ASSIGNMENT. In the data below, count every line that holds the string "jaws" and reply with the number alone.

(Records from a data collection)
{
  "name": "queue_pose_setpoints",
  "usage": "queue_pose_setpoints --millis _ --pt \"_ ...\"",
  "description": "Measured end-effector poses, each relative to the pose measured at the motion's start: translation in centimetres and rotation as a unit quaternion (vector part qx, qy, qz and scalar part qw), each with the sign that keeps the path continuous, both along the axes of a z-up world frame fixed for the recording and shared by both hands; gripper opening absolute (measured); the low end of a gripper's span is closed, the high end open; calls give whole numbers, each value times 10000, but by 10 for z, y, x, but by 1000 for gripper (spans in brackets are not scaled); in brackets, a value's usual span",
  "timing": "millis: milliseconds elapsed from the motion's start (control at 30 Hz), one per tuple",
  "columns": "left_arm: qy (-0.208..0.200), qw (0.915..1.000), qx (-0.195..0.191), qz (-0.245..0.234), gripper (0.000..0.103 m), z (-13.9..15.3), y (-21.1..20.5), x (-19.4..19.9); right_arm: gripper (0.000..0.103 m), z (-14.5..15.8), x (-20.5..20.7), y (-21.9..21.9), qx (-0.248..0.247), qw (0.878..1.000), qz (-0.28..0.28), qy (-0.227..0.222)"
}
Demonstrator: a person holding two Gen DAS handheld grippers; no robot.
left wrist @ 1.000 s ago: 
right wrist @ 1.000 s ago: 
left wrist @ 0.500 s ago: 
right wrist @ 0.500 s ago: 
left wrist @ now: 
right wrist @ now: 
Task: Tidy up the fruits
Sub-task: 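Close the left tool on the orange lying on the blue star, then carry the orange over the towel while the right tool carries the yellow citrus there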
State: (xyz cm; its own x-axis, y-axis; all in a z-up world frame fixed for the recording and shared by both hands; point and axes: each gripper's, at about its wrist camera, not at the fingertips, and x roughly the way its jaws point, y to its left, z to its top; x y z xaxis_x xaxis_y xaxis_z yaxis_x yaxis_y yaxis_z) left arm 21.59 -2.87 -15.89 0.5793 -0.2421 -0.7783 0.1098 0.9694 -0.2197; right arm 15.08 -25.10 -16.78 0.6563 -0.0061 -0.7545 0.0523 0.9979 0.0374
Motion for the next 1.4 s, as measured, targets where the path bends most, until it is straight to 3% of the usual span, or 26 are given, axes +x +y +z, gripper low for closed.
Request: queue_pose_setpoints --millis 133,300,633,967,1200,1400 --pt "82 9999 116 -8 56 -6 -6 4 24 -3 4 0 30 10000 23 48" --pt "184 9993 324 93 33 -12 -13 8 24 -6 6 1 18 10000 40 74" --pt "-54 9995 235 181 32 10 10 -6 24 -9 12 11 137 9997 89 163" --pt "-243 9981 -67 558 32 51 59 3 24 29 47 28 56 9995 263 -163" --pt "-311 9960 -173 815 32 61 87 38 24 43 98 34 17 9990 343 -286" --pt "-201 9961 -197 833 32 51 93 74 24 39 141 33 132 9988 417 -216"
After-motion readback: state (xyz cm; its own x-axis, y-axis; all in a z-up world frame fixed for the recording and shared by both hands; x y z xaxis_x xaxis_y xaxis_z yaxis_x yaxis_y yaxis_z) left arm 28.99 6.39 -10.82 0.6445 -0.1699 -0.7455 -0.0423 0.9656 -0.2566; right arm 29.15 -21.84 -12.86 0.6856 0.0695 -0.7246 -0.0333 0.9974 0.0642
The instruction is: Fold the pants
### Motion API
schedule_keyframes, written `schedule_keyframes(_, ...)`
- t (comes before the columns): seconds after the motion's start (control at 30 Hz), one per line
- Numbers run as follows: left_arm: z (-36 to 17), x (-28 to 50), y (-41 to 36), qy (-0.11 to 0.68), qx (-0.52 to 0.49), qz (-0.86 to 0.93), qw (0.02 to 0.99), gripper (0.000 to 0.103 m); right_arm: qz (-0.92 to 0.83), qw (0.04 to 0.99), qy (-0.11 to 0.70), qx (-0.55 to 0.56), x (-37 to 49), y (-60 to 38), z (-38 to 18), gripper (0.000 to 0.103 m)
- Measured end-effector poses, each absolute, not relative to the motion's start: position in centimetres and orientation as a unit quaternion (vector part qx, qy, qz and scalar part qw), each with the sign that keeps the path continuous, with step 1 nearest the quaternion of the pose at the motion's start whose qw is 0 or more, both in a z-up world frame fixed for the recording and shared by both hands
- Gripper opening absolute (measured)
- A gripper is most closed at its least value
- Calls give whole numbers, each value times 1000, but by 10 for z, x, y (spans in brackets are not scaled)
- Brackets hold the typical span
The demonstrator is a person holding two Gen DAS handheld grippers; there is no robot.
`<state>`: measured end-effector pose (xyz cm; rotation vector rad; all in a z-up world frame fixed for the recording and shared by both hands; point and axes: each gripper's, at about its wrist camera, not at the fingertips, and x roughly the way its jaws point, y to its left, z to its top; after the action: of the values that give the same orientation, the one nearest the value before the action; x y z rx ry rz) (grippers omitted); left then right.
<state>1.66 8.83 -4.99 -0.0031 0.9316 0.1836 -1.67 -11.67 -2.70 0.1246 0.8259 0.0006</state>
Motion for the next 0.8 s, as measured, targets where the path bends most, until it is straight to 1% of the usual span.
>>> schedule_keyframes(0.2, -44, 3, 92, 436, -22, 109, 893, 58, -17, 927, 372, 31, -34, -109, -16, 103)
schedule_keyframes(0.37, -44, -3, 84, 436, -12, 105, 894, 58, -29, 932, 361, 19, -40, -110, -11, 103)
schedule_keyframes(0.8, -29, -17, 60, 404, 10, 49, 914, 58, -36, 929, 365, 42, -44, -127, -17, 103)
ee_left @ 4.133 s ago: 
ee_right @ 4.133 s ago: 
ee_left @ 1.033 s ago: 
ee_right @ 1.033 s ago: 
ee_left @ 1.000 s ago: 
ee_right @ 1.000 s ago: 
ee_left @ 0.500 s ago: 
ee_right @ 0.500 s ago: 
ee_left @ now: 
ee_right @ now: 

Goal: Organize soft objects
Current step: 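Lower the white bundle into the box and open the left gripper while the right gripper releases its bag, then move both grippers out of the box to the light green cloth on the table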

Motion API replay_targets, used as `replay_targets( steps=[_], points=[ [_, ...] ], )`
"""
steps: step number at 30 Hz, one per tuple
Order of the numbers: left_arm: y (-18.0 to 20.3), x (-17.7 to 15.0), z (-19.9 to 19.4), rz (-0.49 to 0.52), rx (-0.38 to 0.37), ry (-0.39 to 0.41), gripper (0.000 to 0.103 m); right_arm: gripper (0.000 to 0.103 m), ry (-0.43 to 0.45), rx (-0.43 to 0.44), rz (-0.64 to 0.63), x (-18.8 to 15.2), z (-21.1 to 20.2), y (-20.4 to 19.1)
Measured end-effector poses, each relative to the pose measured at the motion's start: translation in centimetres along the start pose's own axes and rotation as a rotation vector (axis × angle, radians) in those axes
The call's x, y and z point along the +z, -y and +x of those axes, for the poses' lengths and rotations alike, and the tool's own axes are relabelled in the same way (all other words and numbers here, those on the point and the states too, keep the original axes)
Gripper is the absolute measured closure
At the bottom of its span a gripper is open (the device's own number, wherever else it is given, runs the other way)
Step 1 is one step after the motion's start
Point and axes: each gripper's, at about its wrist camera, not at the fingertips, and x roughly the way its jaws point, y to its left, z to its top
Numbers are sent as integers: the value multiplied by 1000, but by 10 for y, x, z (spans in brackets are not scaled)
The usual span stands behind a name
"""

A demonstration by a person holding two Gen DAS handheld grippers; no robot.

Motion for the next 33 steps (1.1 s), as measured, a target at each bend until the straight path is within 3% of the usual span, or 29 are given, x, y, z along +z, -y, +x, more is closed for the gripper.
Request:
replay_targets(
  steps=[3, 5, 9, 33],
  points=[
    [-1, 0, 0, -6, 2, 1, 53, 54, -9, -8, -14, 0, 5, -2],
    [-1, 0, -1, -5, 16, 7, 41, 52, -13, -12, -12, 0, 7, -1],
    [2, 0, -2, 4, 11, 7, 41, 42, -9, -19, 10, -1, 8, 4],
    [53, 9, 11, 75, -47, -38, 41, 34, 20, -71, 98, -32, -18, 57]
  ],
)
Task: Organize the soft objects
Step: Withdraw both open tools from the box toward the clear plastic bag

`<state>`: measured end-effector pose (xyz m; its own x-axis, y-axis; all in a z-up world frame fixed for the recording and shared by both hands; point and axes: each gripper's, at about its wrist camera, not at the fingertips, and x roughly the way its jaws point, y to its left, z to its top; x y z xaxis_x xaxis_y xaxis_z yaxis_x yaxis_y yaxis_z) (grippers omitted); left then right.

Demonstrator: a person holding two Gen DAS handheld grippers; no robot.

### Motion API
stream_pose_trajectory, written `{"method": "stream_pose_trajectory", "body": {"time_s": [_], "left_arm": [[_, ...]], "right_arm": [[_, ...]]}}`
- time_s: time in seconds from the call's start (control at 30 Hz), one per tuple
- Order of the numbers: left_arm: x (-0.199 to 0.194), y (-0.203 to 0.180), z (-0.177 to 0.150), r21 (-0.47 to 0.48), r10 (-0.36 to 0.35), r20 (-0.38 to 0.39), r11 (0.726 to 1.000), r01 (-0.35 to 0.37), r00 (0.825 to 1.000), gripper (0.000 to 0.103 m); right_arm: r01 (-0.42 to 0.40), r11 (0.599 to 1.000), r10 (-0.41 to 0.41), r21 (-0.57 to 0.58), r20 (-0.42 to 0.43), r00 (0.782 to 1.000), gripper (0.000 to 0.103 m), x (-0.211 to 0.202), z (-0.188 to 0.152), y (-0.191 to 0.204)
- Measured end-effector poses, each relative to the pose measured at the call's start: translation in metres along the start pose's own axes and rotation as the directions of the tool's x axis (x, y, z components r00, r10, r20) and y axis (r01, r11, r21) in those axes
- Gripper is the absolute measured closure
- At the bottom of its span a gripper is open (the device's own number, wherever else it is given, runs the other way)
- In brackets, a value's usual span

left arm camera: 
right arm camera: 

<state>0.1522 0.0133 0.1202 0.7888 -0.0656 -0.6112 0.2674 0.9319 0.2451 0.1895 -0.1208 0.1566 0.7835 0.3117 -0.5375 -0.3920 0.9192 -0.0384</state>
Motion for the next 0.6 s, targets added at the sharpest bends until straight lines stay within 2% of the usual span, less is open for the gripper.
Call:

THE ANSWER. 4